*THE TASK*.
Omit all pictures. Quote only the lines from the one with "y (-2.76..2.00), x" through the end of the material below.

--- START ---

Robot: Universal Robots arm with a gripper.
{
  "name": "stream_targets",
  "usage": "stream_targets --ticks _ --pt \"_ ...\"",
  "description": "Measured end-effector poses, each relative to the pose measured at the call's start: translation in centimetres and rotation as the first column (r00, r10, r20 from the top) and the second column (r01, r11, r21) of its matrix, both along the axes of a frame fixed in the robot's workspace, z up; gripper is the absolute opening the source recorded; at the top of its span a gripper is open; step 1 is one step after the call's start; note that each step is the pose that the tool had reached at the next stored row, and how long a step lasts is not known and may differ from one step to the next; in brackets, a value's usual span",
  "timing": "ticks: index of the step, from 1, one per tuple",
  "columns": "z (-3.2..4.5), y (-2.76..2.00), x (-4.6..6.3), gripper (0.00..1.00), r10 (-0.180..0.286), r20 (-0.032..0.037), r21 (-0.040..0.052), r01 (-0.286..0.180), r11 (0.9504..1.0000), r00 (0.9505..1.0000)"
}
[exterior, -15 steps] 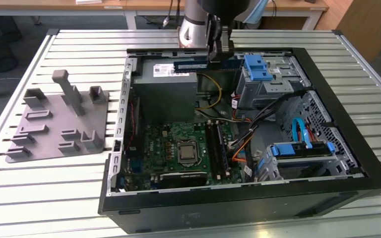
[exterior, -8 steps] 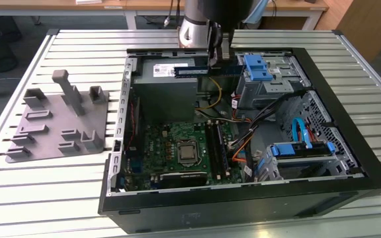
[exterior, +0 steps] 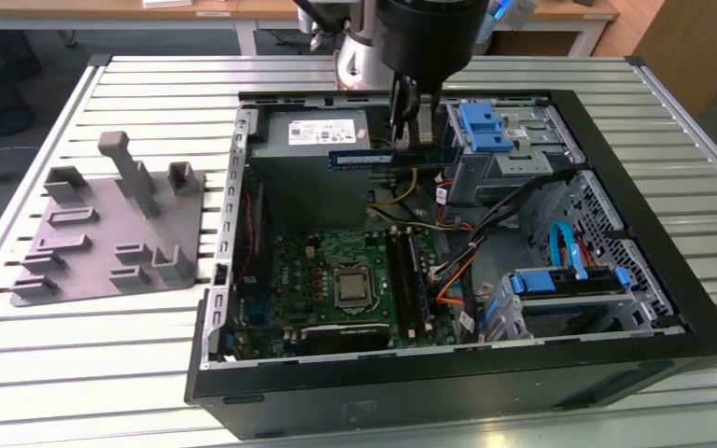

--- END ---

*EXPECTED OUTPUT*.
  "columns": "z (-3.2..4.5), y (-2.76..2.00), x (-4.6..6.3), gripper (0.00..1.00), r10 (-0.180..0.286), r20 (-0.032..0.037), r21 (-0.040..0.052), r01 (-0.286..0.180), r11 (0.9504..1.0000), r00 (0.9505..1.0000)"
}
[exterior, -15 steps] 
[exterior, -8 steps] 
[exterior, +0 steps] 

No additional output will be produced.